Now, if you deal in binary powers, you recognize 768 as two to the ninth (512) plus two to the eighth (256). But this has zip to do with Enkido.

If you deal in IP, you recognize 768 as the RFC (Request for Comment) that Jon Postel wrote in 1980 defining UDP (User Datagram Protocol).

Enkido's service will carry UDP/IP, but the 768s are a coincidence.

The real name of Enkido's service is OC768, where OC stands for Optical Carrier.

So you might guess Enkido is providing Internet access at 768Mbps. Logical, but wrong again.

Enkido's OC768 service is connecting Deutsche Telecom locations in Manhattan with fibers operating at 40,000,000,000 bits per second (40Gbps).

Don't be confused by telephone terminology.

To clarify, T0 or DS0 is 56Kbps or 64Kbps. T1 is 1.5Mbps and T3 is 45Mbps.

OC1 is 52Mbps, OC3 155Mbps, OC12 622Mbps, OC48 2.5Gbps, OC192 10Gbps, and OC768 is 40Gbps.

If you think you'd like to correct me on some subtle aspect of these numbers, forget it, thanks.

Enkido doesn't just run fibers into your place at 40Gbps.

Depending on requirements, they'll install an optical multiplexor with a mix of services at 40Gbps, 10Gbps, 2.5Gbps, 622Mbps, 155Mbps, 45Mbps, and Ethernet bridging at 10Mbps, 100Mbps, 1Gbps, and 10Gbps.

Well, what's all this bandwidth for?

Shafei's vision is high-quality real-time multimedia. Enkido is offering streaming video from 2Mbps to 1.5Gbps, store and forward, on demand, and archive.

Current customers include Deutsche Telecom, NBC, Disney, Department of Defense Advanced Research Projects Agency, NASA, and Nippon TV.

Shafei says that one uncompressed HDTV (high-definition television) channel requires 1.5Gbps, which is more than AT&T, MCI WorldCom, and Sprint carry coast-to-coast, combined.

Of course, Enkido has plans beyond Manhattan.

The company has purchased over 20,000 route miles of dark fiber and is busy lighting them up.

Next, they will offer services up and down the Northeast Corridor.

It's funny how Shafei talks about Qwest and Level 3 in the same dismissive way that those companies talk about AT&T, MCI WorldCom, and Sprint.

He calls them all narrowband dinosaurs. Enkido services will be much faster and cheaper than those of the aforementioned other companies, and so the dinosaurs will go extinct.

Enkido's 40Gbps service is on one lambda, one wavelength, and one optical channel of a DWDM (dense wave division multiplexed) fiber.

Such channels have been demonstrated running over 400 kilometers and combined on a single fiber to carry up to 6.4Tbps.

New DWDM systems are now in development to run at 100Gbps per lambda, with 100 lambdas, and therefore at 10,000,000,000,000 bits per second (10Tbps) per fiber.

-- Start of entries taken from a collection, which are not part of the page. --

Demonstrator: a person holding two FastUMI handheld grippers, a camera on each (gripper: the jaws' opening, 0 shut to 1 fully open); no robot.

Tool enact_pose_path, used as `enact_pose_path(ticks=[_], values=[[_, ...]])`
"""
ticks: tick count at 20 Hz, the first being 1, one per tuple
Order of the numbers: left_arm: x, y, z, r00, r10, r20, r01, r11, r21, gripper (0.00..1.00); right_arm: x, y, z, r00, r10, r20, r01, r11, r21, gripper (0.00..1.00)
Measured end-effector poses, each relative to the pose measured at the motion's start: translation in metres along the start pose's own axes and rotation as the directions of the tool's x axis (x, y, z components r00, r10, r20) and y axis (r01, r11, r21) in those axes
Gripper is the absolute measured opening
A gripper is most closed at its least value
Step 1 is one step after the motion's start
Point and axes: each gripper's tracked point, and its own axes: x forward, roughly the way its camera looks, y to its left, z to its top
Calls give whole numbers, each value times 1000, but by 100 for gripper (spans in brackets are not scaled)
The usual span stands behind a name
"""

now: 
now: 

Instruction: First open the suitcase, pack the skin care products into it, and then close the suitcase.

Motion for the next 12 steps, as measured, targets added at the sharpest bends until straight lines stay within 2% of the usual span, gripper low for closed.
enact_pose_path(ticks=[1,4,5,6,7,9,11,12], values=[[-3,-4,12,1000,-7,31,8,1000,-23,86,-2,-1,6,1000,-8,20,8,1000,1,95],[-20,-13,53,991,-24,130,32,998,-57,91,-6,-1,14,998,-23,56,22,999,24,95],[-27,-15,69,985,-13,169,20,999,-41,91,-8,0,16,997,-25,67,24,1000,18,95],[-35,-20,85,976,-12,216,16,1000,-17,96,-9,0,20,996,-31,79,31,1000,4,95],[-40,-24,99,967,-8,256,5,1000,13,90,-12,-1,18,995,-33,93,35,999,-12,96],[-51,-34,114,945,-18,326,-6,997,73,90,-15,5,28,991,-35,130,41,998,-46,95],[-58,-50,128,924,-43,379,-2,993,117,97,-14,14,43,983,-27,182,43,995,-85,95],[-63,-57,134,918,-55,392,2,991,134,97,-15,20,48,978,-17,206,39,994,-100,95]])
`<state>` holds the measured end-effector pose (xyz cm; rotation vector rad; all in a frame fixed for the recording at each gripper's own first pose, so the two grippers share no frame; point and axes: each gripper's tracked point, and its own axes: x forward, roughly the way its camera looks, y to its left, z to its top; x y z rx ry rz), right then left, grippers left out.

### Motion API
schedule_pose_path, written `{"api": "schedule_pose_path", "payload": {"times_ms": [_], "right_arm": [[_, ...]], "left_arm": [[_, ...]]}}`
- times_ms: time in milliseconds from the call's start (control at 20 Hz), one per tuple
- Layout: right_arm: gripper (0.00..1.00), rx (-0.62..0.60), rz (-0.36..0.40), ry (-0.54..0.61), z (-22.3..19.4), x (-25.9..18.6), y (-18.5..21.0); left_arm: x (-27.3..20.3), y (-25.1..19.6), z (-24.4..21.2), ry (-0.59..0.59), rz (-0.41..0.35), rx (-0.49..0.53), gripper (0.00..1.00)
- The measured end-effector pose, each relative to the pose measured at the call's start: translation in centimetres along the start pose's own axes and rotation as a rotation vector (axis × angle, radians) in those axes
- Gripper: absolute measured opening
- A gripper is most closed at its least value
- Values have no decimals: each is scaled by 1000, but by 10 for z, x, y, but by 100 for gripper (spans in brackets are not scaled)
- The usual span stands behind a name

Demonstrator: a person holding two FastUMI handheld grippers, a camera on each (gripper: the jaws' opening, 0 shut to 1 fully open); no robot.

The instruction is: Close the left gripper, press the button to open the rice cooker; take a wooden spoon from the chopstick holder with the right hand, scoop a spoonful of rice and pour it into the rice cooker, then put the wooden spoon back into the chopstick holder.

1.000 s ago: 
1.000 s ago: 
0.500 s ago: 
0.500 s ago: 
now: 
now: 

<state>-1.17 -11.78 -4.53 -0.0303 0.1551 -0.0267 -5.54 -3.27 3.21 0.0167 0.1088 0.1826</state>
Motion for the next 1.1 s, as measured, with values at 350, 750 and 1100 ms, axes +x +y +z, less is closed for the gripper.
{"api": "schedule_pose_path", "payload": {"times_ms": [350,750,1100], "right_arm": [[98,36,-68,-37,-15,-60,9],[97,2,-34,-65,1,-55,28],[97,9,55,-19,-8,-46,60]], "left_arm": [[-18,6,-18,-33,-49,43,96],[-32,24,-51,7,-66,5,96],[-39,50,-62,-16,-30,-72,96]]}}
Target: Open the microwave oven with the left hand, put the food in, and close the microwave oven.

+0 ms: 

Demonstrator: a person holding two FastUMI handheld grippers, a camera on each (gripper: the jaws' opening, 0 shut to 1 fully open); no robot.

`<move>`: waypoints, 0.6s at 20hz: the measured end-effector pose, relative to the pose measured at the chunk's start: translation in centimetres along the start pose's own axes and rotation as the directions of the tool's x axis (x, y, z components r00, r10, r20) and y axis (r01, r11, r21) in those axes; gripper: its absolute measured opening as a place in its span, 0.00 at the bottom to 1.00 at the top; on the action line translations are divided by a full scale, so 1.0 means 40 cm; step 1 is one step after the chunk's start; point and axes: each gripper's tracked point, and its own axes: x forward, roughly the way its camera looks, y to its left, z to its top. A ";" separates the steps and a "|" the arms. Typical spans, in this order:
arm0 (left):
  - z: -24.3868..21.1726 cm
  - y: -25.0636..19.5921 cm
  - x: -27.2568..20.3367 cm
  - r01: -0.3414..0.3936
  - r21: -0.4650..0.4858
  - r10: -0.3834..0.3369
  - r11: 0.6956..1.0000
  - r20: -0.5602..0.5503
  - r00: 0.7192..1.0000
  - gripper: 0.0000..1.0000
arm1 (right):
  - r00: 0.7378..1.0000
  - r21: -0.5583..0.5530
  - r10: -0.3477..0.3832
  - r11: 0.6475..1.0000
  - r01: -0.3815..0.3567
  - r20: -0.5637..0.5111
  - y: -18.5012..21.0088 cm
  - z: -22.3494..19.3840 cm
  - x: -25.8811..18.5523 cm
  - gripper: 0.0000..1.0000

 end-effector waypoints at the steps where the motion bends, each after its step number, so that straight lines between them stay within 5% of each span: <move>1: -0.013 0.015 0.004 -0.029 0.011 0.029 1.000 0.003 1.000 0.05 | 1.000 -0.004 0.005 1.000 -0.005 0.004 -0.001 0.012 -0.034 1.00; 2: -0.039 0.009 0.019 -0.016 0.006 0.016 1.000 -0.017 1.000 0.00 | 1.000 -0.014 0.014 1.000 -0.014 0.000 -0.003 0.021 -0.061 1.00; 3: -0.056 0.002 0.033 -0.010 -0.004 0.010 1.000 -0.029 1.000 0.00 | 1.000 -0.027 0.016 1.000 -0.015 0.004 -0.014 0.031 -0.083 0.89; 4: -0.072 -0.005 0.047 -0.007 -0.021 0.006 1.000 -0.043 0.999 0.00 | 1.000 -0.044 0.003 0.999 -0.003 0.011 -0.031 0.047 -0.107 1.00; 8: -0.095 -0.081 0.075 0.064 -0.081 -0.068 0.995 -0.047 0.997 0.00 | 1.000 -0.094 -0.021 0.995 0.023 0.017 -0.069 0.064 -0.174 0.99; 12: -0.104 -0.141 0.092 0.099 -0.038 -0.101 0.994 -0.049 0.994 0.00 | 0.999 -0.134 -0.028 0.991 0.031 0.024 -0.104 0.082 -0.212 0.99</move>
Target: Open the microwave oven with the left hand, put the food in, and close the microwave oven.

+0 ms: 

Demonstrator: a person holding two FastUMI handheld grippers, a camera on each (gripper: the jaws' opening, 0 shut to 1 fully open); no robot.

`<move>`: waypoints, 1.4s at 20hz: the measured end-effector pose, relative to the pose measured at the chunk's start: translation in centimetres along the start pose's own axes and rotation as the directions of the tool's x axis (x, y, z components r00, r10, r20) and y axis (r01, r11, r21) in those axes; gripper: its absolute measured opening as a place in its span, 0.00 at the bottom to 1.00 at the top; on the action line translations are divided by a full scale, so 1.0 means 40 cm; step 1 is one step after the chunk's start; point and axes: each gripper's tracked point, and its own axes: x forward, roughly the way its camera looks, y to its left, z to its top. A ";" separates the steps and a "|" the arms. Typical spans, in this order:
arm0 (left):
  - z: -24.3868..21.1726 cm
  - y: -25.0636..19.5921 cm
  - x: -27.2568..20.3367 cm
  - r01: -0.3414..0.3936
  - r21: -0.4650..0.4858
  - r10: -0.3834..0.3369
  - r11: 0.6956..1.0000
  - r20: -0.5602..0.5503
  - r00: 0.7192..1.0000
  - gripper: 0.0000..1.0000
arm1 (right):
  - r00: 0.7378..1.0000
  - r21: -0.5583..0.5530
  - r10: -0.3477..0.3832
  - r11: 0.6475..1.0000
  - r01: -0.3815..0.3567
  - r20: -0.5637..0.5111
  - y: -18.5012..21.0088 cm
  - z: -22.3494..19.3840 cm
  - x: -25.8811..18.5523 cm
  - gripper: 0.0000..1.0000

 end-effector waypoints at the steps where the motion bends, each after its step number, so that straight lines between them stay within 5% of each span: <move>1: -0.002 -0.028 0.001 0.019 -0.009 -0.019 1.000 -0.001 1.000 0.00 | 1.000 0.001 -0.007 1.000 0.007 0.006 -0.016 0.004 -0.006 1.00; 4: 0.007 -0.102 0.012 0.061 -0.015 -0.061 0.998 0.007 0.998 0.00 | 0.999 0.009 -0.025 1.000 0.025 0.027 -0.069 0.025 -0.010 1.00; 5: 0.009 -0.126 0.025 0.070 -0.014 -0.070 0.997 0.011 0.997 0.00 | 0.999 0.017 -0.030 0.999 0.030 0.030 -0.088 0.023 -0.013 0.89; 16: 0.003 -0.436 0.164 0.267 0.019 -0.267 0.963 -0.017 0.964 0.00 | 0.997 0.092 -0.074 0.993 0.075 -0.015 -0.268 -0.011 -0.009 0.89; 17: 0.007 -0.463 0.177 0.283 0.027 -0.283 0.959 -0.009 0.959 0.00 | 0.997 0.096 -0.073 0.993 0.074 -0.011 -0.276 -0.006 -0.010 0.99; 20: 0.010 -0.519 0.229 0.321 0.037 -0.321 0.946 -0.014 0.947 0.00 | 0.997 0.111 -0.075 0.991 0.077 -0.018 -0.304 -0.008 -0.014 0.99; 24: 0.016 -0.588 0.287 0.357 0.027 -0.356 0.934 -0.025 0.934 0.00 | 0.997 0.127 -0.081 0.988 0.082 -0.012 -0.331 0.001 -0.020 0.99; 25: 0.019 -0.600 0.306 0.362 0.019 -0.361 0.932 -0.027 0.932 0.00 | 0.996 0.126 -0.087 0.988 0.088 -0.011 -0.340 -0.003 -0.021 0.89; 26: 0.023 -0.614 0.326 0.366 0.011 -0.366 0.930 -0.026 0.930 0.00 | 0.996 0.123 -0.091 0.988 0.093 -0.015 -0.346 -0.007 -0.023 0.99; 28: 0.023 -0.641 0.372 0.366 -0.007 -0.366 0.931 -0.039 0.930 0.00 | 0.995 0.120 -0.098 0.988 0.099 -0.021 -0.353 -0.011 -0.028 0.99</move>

Dial-up telephone modems at 56Kbps are running about one hundred millionth of these speeds.

Which means that if every home in America had a modem, and if those modems were used continuously, and if their traffic were combined, it could all be carried on just one fiber.

But of course, once we get the telephone monopolies and their screwy terminology out of the way, as Shafei plans, then 56Kbps won't be nearly enough.